Now we create the objective function for our hyperparameter tuning mission. This function, `train_and_evaluate_model`, will be called by Odyssey. For any given neural network architecture Odyssey wants to test, this function will build it, train it, evaluate it, and report back a single score indicating how well it performed.

Here’s a breakdown of how it works:

* **Input**: The function receives a list of continuous values from Odyssey, representing a proposed architecture (e.g., `[15.6, 25.2, 8.1]`).
* **Output**: It returns a single number: the final test loss (our performance score). A lower score means a better architecture.

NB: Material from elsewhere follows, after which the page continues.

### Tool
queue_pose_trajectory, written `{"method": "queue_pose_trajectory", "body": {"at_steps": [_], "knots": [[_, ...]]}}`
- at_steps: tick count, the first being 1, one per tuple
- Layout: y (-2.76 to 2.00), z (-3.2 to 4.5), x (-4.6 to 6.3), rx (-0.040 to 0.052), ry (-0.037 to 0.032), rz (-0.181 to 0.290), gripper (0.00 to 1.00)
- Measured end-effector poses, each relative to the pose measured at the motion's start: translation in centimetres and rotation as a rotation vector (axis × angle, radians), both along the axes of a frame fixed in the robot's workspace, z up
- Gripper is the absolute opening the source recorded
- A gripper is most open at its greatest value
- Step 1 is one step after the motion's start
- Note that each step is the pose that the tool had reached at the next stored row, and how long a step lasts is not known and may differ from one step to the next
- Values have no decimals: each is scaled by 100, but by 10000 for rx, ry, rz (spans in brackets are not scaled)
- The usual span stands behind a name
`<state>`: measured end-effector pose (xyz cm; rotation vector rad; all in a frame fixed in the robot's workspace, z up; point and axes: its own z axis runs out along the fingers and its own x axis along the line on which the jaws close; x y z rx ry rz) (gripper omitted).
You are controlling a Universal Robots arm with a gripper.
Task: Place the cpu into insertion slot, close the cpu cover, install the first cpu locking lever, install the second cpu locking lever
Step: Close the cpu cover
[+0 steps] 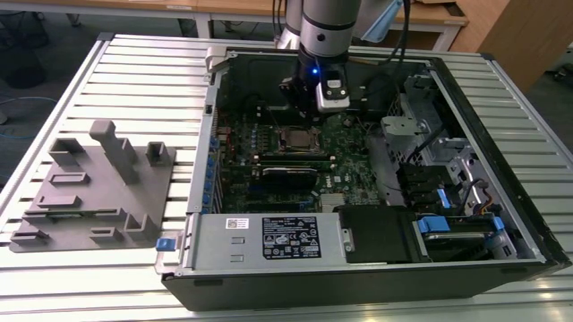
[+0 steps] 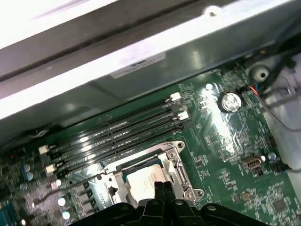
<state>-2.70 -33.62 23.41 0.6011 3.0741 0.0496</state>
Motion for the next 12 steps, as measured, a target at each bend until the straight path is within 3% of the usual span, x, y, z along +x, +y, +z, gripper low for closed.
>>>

**Inside the function, it performs these steps:**
1.  **Define Architecture**: It rounds the continuous input values to the nearest integers (e.g., `[16, 25, 8]`) to define a valid network with a specific number of nodes in each hidden layer. This is a clever workaround to use a continuous optimizer for a discrete problem.
2.  **Build Model**: It creates an instance of our `MLPRegressor` class with this specific architecture.
3.  **Train Model**: It trains the new model on our `train_loader` data for a fixed number of epochs.
4.  **Evaluate Model**: After training, it evaluates the model's performance on the unseen `test_loader` data to get an honest measure of its quality.
5.  **Return Score**: It returns the final test loss, which Odyssey will then use to update its own surrogate model and decide which architecture to try next.

In [None]:
def train_and_evaluate_model(hidden_layers):
    # Round the number of nodes in each hidden layer to the nearest integer
    hidden_layers = hidden_layers.to(torch.int64).squeeze()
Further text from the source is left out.